Data extracted from a collection
▶

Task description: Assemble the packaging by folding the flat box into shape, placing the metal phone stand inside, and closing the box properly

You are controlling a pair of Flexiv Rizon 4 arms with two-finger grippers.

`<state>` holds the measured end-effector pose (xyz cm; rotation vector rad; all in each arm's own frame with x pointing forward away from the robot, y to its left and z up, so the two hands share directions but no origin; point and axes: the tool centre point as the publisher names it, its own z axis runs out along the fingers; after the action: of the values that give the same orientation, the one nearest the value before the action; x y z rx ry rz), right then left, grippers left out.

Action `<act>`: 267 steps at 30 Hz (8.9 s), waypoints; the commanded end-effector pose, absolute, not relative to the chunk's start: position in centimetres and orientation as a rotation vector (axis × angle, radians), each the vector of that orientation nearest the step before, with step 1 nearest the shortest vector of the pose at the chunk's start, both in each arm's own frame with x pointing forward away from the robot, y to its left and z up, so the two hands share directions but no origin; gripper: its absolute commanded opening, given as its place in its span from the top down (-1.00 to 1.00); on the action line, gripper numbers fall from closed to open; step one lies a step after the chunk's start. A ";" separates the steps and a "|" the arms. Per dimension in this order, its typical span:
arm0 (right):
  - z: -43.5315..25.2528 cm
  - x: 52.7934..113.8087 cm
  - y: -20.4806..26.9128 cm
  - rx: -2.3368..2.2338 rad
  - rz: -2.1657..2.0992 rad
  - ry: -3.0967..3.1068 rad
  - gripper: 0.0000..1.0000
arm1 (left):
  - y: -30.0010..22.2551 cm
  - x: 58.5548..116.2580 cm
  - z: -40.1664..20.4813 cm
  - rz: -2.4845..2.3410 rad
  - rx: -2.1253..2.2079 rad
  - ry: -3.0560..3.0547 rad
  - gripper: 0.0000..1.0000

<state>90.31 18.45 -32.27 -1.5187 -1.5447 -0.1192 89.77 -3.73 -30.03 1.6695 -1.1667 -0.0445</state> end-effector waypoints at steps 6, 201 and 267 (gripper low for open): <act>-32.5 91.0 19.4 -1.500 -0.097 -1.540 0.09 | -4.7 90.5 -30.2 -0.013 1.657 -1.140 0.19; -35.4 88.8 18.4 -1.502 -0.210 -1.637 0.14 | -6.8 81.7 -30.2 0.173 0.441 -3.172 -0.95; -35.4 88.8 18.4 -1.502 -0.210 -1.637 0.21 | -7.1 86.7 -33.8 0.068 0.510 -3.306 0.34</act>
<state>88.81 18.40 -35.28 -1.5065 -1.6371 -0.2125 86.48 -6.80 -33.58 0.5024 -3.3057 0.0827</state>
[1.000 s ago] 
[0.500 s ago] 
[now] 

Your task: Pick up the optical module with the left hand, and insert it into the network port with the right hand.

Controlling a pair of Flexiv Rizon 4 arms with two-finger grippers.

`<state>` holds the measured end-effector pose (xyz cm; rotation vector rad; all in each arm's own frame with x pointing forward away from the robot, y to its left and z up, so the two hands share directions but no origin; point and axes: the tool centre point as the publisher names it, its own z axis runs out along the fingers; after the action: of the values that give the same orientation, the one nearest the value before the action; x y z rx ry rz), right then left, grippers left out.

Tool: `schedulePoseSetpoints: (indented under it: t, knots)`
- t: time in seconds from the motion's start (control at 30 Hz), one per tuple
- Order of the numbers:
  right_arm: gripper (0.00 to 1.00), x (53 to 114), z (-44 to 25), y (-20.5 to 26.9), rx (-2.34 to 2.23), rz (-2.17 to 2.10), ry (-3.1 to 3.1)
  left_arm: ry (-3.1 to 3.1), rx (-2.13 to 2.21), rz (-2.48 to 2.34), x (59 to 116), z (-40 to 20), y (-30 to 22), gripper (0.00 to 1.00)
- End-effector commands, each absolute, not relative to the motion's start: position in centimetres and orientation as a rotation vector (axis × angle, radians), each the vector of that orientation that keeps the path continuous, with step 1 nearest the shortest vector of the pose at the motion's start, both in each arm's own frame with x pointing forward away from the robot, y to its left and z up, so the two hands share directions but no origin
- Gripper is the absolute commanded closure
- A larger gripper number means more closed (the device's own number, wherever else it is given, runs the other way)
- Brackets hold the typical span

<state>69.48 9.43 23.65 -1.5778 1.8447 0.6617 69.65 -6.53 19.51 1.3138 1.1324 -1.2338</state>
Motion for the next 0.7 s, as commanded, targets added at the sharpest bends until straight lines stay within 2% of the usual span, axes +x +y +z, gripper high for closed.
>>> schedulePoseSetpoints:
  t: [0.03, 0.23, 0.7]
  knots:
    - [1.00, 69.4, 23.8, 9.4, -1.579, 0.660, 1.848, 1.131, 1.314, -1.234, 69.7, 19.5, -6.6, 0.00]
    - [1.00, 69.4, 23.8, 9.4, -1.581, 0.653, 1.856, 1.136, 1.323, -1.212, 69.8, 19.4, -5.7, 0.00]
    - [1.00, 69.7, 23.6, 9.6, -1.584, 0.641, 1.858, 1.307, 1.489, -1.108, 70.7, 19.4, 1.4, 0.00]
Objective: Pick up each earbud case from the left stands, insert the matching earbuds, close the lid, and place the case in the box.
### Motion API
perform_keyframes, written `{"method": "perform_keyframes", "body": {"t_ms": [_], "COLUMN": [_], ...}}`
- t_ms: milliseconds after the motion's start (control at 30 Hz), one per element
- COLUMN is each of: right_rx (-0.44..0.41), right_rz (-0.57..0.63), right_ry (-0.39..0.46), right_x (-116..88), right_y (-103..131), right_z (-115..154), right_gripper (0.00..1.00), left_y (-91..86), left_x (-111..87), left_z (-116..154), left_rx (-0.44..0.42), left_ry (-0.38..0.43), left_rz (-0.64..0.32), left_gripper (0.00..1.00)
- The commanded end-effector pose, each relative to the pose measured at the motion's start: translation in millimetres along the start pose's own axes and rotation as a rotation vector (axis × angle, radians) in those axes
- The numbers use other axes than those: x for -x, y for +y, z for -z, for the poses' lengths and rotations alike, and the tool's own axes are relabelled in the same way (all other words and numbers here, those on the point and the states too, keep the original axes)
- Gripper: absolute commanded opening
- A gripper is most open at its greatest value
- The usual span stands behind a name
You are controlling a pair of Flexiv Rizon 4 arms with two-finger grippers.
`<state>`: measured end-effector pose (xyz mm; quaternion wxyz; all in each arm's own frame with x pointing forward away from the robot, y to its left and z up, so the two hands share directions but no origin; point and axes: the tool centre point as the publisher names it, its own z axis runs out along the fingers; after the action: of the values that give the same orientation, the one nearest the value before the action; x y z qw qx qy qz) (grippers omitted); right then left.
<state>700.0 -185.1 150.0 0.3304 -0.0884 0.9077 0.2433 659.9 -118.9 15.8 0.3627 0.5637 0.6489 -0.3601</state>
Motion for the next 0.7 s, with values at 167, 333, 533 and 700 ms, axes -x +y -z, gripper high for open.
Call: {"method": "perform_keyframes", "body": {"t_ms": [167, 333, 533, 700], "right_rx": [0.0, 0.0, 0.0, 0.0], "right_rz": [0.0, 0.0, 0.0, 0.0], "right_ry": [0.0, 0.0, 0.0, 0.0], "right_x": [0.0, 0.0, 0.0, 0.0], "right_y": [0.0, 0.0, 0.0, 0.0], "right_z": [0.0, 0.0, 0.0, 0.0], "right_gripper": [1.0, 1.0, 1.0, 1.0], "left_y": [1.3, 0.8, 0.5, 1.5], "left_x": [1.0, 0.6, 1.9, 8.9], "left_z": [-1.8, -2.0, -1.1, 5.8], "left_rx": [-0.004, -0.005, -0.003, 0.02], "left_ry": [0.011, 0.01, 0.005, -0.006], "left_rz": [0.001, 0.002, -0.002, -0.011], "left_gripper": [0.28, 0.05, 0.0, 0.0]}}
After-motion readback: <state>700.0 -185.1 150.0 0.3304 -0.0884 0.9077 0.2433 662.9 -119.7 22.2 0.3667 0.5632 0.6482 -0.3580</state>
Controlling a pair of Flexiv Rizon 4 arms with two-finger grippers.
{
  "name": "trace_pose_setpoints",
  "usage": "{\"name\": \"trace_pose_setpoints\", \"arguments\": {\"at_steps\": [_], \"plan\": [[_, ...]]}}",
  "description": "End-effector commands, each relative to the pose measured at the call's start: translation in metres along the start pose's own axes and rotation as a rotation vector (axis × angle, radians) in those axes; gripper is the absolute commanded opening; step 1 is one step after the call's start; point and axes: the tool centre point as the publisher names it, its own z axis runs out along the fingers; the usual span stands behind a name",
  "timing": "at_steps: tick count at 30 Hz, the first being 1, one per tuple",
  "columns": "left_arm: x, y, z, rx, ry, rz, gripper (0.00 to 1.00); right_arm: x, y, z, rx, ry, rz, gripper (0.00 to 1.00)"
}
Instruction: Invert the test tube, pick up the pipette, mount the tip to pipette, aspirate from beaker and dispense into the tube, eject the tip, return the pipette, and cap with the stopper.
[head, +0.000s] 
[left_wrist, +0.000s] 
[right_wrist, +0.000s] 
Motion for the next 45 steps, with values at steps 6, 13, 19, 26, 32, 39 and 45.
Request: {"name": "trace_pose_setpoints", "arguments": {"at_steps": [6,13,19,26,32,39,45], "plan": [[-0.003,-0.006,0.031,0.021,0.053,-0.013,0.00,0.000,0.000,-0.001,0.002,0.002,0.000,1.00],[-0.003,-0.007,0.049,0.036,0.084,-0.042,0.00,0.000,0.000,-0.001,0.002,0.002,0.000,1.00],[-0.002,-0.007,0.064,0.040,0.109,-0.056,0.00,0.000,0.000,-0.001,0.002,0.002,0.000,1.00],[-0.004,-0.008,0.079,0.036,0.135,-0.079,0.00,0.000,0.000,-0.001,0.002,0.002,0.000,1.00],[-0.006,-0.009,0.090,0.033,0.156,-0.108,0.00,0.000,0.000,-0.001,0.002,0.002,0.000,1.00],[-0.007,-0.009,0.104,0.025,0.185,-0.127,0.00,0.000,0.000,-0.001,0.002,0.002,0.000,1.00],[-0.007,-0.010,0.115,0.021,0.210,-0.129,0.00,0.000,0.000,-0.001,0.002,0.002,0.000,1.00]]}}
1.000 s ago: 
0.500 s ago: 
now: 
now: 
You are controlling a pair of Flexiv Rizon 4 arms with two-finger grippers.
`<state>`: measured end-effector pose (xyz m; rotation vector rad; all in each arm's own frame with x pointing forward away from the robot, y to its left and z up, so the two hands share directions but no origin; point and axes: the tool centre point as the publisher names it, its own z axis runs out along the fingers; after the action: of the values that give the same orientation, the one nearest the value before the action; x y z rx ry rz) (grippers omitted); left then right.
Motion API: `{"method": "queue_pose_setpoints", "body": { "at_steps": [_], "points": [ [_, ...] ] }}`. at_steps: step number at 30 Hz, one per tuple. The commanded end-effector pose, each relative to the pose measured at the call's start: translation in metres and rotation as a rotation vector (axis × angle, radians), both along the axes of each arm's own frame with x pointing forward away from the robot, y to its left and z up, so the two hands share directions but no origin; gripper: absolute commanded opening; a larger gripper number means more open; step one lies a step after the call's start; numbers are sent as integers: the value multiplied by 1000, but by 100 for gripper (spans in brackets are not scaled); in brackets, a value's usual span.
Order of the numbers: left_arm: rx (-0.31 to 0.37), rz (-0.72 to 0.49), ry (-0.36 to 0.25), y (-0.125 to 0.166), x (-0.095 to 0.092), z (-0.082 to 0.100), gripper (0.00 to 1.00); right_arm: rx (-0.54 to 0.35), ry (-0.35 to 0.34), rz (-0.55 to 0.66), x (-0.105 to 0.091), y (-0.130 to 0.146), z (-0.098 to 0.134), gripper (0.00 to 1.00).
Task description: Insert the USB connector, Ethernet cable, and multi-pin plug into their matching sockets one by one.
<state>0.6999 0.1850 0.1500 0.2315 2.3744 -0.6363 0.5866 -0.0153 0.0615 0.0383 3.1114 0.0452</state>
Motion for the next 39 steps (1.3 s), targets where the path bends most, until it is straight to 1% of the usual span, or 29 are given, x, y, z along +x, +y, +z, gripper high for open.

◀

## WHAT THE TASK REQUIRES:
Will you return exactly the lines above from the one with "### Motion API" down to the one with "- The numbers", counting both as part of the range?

## OUTPUT BELOW:
### Motion API
perform_keyframes, written `{"method": "perform_keyframes", "body": {"t_ms": [_], "COLUMN": [_], ...}}`
- t_ms: milliseconds after the motion's start (control at 30 Hz), one per element
- COLUMN is each of: right_rx (-0.44..0.41), right_rz (-0.57..0.63), right_ry (-0.39..0.46), right_x (-116..88), right_y (-103..131), right_z (-115..154), right_gripper (0.00..1.00), left_y (-91..86), left_x (-111..87), left_z (-116..154), left_rx (-0.44..0.42), left_ry (-0.38..0.43), left_rz (-0.64..0.32), left_gripper (0.00..1.00)
- The commanded end-effector pose, each relative to the pose measured at the motion's start: translation in millimetres along the start pose's own axes and rotation as a rotation vector (axis × angle, radians) in those axes
- The numbers use other axes than those: x for -x, y for +y, z for -z, for the poses' lengths and rotations alike, and the tool's own axes are relabelled in the same way (all other words and numbers here, those on the point and the states too, keep the original axes)

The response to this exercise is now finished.